Sendmail STARTTLS error

can your post your sendmail.mc file?

Here you go,

dnl#
include(`../m4/cf.m4')
VERSIONID(`default setup for Slackware Linux')dnl
OSTYPE(`linux')dnl
define('confDOMAIN_NAME', '$w.$m')dnl
dnl#
define(`confCACERT_PATH', `/etc/mail/certs')dnl
define(`confCACERT', `/etc/mail/certs/cacert.pem')dnl
define(`confSERVER_CERT', `/etc/mail/certs/server-cert.pem')dnl
define(`confSERVER_KEY', `/etc/mail/certs/server-key.pem')dnl  
define(`confCLIENT_CERT', `/etc/mail/certs/server-cert.pem')dnl
define(`confCLIENT_KEY', `/etc/mail/certs/server-key.pem')dnl    
dnl# These settings help protect against people verifying email addresses
dnl# at your site in order to send you email that you probably don't want:
define(`confPRIVACY_FLAGS', `authwarnings,novrfy,noexpn,restrictqrun')dnl
dnl# No timeout for ident:
define(`confTO_IDENT', `0')dnl
dnl# See the README in /usr/share/sendmail/cf for a ton of information on
dnl# how these options work:
FEATURE(`use_cw_file')dnl  
FEATURE(`use_ct_file')dnl
FEATURE(`mailertable',`hash -o /etc/mail/mailertable.db')dnl
FEATURE(`virtusertable',`hash -o /etc/mail/virtusertable.db')dnl
FEATURE(`access_db', `hash -T<TMPF> /etc/mail/access')dnl
FEATURE(`blacklist_recipients')dnl
FEATURE(`local_procmail',`',`procmail -t -Y -a $h -d $u')dnl
FEATURE(`always_add_domain')dnl
FEATURE(`redirect')dnl
FEATURE(`no_default_msa')dnl
FEATURE(`enhdnsbl', `b.barracudacentral.org', `"550 Rejected: IP in Barracuda RBL"')dnl
FEATURE(`enhdnsbl', `z.mailspike.net', `"550 Rejected: IP found in mailspike RBL"')dnl
FEATURE(`dnsbl', `korea.services.net', `"550 Rejected: Email rejected due to sending server misconfiguration - see http://korea.services.net"')dnl
INPUT_MAIL_FILTER(`clamav', `S=local:/var/run/clamav/clmilter.sock, F=, T=S:4m;R:4m;C:30s;E:10m')dnl
INPUT_MAIL_FILTER(`opendkim',`S=local:/var/run/dkim/dkim.sock')dnl
define(`confINPUT_MAIL_FILTERS', `clamav, opendkim')dnl
dnl# Also accept mail for localhost.localdomain:
LOCAL_DOMAIN(`localhost.localdomain')dnl
MAILER(local)dnl
MAILER(smtp)dnl
MAILER(procmail)dnl
dnl# Allow SASL authentication/relaying:
define(`confAUTH_OPTIONS', `A p y')dnl
define(`confAUTH_MECHANISMS', `LOGIN PLAIN DIGEST-MD5 CRAM-MD5')dnl
TRUST_AUTH_MECH(`LOGIN PLAIN DIGEST-MD5 CRAM-MD5')dnl
DAEMON_OPTIONS(`Port=smtp, Name=MTA')dnl
dnl DAEMON_OPTIONS(`Port=587, Name=MSA, M=E')dnl
dnl# Daemon options after M= below that might need to be changed are:
dnl# s (allow SSL, not only TLS)
dnl# a (require authentication)
DAEMON_OPTIONS(`Port=smtps, Name=MSA-SSL, M=Esa')dnl
LOCAL_CONFIG
dnl# Do not allow the weak SSLv2:
O CipherList=ALL:!ADH:!NULL:!EXPORT56:RC4+RSA:+HIGH:+MEDIUM:-LOW:+SSLv3:+TLSv1:-SSLv2:+EXP:+eNULL

Ken

This looks like it might take a while lol

I'll update once It completes and I rebuild and verify

Ken

It does.  Depending upon the cpu and memory, it may take a very long while.  Don't be concerned.

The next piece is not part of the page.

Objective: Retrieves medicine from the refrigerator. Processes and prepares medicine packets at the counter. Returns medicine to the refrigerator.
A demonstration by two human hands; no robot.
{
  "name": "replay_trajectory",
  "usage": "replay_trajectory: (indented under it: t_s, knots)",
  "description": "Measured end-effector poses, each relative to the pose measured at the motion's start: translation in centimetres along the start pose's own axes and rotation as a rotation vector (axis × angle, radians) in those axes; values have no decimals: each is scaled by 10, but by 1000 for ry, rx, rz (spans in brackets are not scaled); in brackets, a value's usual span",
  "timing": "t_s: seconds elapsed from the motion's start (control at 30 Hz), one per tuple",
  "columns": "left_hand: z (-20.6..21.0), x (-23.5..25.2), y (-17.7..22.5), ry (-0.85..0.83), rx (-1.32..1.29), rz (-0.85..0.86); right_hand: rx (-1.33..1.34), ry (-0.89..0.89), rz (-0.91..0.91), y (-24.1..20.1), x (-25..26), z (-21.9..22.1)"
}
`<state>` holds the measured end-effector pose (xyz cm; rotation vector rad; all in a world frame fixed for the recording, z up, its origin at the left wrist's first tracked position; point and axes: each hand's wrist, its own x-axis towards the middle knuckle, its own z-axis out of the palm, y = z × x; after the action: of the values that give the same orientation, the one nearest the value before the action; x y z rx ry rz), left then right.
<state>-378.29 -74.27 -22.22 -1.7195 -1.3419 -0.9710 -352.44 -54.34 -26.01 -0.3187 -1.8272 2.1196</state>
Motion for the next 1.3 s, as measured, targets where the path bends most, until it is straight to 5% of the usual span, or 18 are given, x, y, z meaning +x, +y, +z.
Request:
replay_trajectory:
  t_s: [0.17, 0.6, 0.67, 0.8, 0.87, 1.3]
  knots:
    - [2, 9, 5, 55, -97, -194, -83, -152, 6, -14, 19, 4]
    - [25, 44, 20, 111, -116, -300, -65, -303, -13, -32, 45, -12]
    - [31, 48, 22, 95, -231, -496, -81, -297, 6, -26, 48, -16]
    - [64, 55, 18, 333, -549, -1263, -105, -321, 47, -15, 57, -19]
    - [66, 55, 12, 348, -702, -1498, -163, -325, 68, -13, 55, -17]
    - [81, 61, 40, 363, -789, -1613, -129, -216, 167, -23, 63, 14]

And if you still can't get that domain to cooperate, you can disable encryption to that domain in /etc/mail/access

Add a line                           Try_TLS:<partial or full destination hostname / mx record>     NO

That will tell sendmail to skip the TLS handshake on that domain.  When I was running sendmail I had a few domains that just wouldn't complete handshake, and sendmail does not fallback to an unencrypted connection.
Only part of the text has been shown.